After his release from the concentration camps, Frankl came back to a life without any of his loved ones (including his wife) who had all died. He chose to continue his career as a psychiatrist in Austria, which was unusual considering many Jews emigrated elsewhere.

  • Why?
    • “Frankl felt an intense connection to Vienna, especially to psychiatric patients who needed his help in the postwar period. He also believed strongly in reconciliation rather than revenge…

Frankl renounced the idea of collective guilt. “I do not forget any good deed done to me, and I do not carry a grudge for a bad one.”

Do We Live Provisionally? No: Each or Us Is Called Upon!

Living a provisional life is one in which you don’t actualize your potential because you’re just sitting back, letting life happen to you.
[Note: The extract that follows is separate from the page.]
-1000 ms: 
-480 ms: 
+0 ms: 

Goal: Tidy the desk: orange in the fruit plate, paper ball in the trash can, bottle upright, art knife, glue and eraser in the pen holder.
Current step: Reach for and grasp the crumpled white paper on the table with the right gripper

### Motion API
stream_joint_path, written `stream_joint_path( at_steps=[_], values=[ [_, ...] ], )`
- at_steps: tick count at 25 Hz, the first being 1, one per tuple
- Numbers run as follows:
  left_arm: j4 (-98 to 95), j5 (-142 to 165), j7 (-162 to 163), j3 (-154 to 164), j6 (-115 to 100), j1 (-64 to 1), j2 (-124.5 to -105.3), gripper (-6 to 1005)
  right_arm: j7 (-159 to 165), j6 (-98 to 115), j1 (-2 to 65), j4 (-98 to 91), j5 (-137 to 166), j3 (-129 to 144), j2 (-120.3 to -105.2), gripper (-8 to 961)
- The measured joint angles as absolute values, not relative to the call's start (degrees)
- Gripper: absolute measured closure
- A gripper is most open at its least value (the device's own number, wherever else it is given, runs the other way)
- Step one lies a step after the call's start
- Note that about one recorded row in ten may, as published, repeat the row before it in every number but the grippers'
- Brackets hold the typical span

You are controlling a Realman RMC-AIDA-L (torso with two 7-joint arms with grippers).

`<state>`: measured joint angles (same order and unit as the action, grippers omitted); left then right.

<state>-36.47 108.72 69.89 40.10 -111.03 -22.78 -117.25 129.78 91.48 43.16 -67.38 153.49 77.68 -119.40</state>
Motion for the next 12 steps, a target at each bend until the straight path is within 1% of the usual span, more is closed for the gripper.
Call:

  • “He constantly waits for something, without doing his part to make it happen. He becomes fatalistic. Instead of acting from the consciousness of a responsibility, he has the point of view that he should let things go…and let other people do as they please…
  • “He changes from a human subject into a mere object – an object of circumstances, of current conditions, of the moment in history. But he overlooks the fact that in history nothing has already been done – rather, everything is to be done.
    • “He overlooks the extent to which current conditions depend on him, the fact that they are creatively shapeable; he forgets that he bears a share of the responsibility.”

Why has fatalism become a common condition?

  • Too much has been demanded and asked of recent generations – gone through two world wars, inflation, economic crises, unemployment, etc. “What should this generation still believe, in order to be able to rebuild! It believes in nothing any more – it waits.”
    • Therefore it’s understandable why people are fatalistic, but still unjustifiable to behave in such a way.

“Times of transition are difficult times, times of crisis. But in these times of crisis, with their woes, a new time is already being born. It is precisely in such times that every individual is burdened with an unprecedented, heavy but glorious responsibility: it depends on every individual what comes forth out of this time.”

No one has the right to wait until the dust settles. “As soon as we try to shape the provisional, it is no longer provisional! Whether it is the provisional in the big things or the small things – each of us has to reshape our own ‘provisional’ life into a definitive one.”

In Memoriam

“Certainly, there is also the personal guilt of a man who ‘did nothing’ but who neglected to do such things out of fear for himself or out of trembling trepidation for his relatives. But whosoever would reproach such a man for being a ‘coward’ should first provide proof that he himself, in the same situation, would have been a hero.”

Frankl, from a commemorative speech he gave for deceased colleagues of the Society of Doctors in Vienna.